Michigan Normal College started a four-man cross country team coached by F. G. Beyerman in 1911. In 1923, Michigan State Normal College became a varsity level sport. The team was coached by the former club athlete, Lloyd Olds. 1929 was the year that Michigan State Normal College had a national champion in the form of Roger Arnett. He won the National AAU Junior Six Mile Cross Country race with a time of 31:33. Teammates Ed Morcombe, Jim O'Connor and Harold Bauer finished third, fourth and fifth respectively. Head coach Lloyd Olds coached for the 1932 Olympic team. His assistant coach George Marshall filled in, and won Michigan State Normal College's seventh straight championship. In 1938, Tom Quinn became the school's first NCAA Division I All-American. Notre Dame delivered the team's first dual meet loss in 1941. This ended a 65-dual meet win streak. This record stands as NCAA's longest streak. Former assistant coach George Marshall officially became the schools second head coach in 1942. MSNC were National Junior AAU champions in 1954. In 1955 Michigan State Normal College changed its name to Eastern Michigan College, then changed it to Eastern Michigan University in 1959. EMU joins the National Association of Intercollegiate Athletics, NAIA, in 1966, and won their first NAIA title.
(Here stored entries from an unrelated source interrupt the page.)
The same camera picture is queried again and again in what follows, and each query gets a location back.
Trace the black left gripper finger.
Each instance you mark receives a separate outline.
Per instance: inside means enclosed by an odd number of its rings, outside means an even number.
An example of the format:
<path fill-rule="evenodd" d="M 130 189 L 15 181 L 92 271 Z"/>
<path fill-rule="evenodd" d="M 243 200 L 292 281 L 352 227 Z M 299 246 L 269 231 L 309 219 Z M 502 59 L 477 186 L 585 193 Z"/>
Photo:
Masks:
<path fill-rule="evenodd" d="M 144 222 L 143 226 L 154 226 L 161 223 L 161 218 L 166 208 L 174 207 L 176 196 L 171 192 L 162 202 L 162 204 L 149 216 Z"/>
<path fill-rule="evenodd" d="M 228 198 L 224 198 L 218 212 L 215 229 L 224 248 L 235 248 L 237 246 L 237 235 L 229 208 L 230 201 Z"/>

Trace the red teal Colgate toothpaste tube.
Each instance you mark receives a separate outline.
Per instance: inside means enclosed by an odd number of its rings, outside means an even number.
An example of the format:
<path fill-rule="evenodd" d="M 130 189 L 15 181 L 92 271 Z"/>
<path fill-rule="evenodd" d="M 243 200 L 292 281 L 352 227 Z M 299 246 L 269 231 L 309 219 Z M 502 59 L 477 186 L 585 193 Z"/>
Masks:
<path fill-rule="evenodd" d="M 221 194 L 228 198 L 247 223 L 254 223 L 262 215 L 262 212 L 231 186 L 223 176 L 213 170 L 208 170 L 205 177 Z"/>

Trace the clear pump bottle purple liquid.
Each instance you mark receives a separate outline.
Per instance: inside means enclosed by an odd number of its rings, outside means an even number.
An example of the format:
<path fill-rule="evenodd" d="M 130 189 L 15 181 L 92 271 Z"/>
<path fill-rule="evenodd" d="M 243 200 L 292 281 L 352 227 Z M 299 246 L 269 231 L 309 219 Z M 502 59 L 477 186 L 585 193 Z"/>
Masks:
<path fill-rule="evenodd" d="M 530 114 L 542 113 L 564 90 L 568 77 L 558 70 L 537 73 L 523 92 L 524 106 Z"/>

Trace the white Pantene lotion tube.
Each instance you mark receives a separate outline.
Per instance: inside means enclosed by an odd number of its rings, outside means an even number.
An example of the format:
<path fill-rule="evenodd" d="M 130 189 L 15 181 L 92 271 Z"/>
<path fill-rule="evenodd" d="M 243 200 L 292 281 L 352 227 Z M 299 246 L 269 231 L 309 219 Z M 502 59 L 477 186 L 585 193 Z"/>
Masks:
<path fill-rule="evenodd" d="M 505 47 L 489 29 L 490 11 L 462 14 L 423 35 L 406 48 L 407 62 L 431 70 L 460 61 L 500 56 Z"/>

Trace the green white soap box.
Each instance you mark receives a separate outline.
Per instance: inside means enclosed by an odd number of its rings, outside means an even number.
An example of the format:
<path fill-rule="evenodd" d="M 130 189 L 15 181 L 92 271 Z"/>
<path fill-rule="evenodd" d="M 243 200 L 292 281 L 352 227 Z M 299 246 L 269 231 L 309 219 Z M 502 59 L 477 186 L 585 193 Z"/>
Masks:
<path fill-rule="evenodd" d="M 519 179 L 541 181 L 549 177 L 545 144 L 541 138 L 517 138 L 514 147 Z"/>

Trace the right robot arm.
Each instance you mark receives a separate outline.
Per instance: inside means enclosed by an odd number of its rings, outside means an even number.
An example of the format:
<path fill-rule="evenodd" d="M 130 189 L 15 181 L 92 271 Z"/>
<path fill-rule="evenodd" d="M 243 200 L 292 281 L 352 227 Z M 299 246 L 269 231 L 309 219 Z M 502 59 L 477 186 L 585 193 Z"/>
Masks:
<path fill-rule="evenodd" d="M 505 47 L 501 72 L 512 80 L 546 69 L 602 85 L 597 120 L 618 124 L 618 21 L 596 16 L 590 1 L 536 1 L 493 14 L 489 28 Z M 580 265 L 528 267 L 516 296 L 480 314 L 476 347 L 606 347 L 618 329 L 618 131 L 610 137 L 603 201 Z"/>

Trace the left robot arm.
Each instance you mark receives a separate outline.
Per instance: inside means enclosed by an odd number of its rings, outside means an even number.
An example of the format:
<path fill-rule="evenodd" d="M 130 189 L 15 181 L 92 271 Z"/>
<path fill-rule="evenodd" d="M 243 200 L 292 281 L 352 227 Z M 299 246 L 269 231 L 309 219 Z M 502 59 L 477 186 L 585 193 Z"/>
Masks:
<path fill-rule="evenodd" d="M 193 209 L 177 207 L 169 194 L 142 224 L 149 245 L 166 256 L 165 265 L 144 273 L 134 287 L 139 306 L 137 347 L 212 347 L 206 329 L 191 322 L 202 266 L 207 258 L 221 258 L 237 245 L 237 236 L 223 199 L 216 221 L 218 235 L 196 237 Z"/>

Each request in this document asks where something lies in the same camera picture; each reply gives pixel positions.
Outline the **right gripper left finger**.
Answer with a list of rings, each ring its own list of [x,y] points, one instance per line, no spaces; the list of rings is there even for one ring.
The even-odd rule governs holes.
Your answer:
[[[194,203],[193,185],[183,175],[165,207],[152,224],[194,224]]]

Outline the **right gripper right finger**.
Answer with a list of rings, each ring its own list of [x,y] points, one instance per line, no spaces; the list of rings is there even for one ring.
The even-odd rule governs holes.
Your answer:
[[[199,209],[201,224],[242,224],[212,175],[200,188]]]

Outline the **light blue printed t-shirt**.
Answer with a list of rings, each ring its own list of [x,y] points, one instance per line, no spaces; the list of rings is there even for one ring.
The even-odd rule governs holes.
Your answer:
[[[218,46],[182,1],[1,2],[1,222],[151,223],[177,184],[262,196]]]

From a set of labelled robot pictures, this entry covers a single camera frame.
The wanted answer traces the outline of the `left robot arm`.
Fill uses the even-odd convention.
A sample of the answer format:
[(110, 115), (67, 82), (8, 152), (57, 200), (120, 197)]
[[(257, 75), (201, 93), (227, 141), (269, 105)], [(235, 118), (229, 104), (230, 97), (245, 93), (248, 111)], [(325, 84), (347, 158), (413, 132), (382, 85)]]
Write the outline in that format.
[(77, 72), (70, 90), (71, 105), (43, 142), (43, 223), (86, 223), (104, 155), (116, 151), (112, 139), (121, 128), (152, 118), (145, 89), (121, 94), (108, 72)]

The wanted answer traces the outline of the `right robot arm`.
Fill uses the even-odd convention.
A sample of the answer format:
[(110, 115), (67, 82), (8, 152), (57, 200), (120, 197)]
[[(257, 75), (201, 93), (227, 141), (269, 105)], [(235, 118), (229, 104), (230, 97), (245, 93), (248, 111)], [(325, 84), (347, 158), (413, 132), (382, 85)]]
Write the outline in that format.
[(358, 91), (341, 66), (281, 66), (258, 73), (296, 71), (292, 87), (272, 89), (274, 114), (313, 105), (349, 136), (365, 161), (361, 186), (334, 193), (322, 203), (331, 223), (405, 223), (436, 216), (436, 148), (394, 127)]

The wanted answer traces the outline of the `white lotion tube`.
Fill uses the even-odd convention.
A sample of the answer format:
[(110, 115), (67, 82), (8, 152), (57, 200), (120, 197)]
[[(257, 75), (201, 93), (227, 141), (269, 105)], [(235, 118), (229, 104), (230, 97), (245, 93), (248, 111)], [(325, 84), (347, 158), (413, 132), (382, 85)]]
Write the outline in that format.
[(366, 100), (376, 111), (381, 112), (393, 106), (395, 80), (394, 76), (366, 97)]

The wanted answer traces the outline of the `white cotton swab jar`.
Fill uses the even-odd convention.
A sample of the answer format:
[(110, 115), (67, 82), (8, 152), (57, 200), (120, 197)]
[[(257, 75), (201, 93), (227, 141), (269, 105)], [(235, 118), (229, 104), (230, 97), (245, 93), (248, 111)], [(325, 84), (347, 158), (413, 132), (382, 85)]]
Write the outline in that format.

===Lloyd Olds (1921–1963)===
Olds worked with the Michigan State Normal College track and cross country teams for 25 years. His reputation as an outstanding coach was known throughout the country. Olds developed the Normal School track and field and cross country program into a national power. His cross country squads attained an astounding 926 winning percentage, the highest ever at EMU and one of the highest ever in the country. By the late 1930s, the Michigan State Normal College was known as a track and cross country school. Coach Olds is the sole EMU coach to coach an Olympic team. In 1932 and 1936 Olds was named as assistant track coach to the U. S. Olympic Track and Field Squads. Olds served as chairman of the A.A. U. Track and Field Sections from 1940 to 1943. He was also chairman of the National Track and Field Association from 1946 to 1950. In 1937 he was appointed chairman of the Pan American Athletic Association and later served as manager of the U. S. Pan American Track Squad that competed in Mexico City in 1957, the only EMU coach to serve on an Olympic and Pan American Games teams. While coaching cross country and track and field full-time, Olds taught over thirty different courses in the professional preparation program during his thirty nine years at Eastern. When he retired in 1963 he was still an active member of nineteen professional committees. In addition to the honors already mentioned, Olds received the Eastern Michigan University Distinguished Alumni Award, and was elected to both the N.C.A.A. Track and Field Hall of Fame and the Eastern Michigan University Sports Hall of Fame. In 2004, he was admitted into the Eastern Michigan University College of Education Hall of Fame.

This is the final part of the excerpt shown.